AD: I knew Augustana from touring with them, and I knew Michael [Franti, of Spearhead] from growing up — we used to play basketball as kids. I wanted to find someone different, someone who would add to the equation. The music was like a circus, it had differences in it. I wanted all of us together playing some song, then playing each other’s songs, then I wanted to split off and play sets on our own. But I wanted the first set to be Counting Crows, so everyone would be there for the beginning. I wanted us to kind of play together, but play separately. I wanted songs where we mixed members of the bands together with different combos with little groups of us. I wanted all seventeen or eighteen of us to be onstage to do stuff.
EW: So do you practice with the other bands or is it simply a spur of the moment kind of thing?
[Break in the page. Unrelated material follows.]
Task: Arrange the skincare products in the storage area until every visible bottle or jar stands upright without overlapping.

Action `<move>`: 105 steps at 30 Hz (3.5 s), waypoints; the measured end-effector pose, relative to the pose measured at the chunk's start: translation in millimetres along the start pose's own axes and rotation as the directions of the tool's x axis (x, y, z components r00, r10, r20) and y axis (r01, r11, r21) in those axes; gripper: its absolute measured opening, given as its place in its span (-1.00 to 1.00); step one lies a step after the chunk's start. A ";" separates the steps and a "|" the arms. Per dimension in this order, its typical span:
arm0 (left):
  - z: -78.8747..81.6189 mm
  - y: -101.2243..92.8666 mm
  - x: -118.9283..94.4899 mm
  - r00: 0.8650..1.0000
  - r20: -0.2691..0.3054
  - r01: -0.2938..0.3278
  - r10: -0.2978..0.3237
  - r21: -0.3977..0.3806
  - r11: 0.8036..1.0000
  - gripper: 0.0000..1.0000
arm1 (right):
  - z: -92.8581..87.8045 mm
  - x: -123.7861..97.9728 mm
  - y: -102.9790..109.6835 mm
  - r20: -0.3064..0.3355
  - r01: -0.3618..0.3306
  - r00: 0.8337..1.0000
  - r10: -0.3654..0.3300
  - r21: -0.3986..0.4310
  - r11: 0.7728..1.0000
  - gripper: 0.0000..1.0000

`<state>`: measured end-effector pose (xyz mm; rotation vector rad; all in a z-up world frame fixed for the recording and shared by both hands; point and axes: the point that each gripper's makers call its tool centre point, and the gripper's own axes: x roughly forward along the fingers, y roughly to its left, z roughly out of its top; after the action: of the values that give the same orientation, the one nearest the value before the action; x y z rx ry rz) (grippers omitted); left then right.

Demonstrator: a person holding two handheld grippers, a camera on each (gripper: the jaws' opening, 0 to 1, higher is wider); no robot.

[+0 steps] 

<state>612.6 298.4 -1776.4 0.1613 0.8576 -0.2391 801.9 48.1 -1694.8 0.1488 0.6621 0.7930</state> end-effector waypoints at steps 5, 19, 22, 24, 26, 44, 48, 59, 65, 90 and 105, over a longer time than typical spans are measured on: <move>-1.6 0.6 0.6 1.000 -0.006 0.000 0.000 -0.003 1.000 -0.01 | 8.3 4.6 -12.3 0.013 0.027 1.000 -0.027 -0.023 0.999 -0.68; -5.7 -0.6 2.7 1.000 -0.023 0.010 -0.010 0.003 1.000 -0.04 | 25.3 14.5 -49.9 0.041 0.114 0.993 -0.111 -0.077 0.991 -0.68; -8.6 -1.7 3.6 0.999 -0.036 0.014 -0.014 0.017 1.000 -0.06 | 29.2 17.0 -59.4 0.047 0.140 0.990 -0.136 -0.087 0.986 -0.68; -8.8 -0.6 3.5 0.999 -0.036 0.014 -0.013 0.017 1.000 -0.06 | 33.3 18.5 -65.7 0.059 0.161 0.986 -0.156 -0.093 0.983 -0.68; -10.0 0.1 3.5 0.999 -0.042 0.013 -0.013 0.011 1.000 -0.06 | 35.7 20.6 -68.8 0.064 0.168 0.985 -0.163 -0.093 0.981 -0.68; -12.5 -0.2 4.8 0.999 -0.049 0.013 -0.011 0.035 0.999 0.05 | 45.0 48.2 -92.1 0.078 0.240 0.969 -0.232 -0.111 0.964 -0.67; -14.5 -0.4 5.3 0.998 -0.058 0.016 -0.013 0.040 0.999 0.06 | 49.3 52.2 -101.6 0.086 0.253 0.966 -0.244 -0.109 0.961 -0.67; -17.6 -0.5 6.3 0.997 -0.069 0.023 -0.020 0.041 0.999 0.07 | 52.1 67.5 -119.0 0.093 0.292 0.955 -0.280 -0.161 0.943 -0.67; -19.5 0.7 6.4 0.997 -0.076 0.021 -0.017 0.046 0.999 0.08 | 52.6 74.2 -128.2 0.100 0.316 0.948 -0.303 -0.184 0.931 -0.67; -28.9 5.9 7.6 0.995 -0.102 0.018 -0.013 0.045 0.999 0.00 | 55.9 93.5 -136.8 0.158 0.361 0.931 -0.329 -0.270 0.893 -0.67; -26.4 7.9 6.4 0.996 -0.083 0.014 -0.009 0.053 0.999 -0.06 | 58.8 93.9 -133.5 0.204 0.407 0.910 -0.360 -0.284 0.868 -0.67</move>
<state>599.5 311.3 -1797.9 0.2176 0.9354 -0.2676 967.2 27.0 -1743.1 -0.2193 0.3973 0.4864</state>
AD: Well, we holed up in Illinois and rehearsed for three days, then we went away our separate ways and went on tours for a little bit and we came back and holed up again in upstate Washington, outside of Seattle, for another three days. Nobody believed we could get people to come on time at the beginning of the show, but we packed the house at 7. When we played at the Greek Theater in L.A., we packed the entire house in 5 minutes. It’s the coolest thing I’ve ever done
EW: You were telling me that a lot of people didn’t believe in it. How do you feel about it now that it’s off and running?
AD: Best thing I’ve ever done. And everyone in the band thinks that too. It’s amazing because 17 people are all having the time of their lives. Nobody has an ego.
EW: So I’m sure there’s a lot of improvisation you guys do also…
AD: Yeah, it happens. We’re all making up what we’re singing sometimes… We’re playing “Rain King” and I’m sitting down at the piano and start playing it, then I start playing the Beatles’ “With A Little Help From My Friends” and it just kicks into a million harmonies. With 17 people it can be a disaster. Sometimes you just have to point at people to control how it goes. But it’s not difficult when we’re there. It’s utter joy. You just have to see it. You can see it on everybody’s face. Every night when we come offstage everybody, they thank me for doing it. I’m just like, will you guys stop? This is our tour, this isn’t a favor we’re doing to anybody. They’re like, “no man, this is the best, you don’t understand.” I want to do it every night. It’s joy.
EW: Can we expect any official collaborations on any records with all three bands?
AD: I have no idea…one thing about this tour is that it’s not particularly thought out ahead. But overall, we’re independent, and they’re on labels. I’d like to put every show up. But I don’t know if their labels are up for it.
EW: Any last words?
AD: Come out early, because you’re going to miss out if you come out late! Come see the Circus this summer, it’s coming. There’s nothing like it. Also, we really miss Michael [The Spearhead frontman recently canceled a string of dates due to abdominal pain]… We want him to be better. It sucks doing the Circus and only having two-thirds of it right now.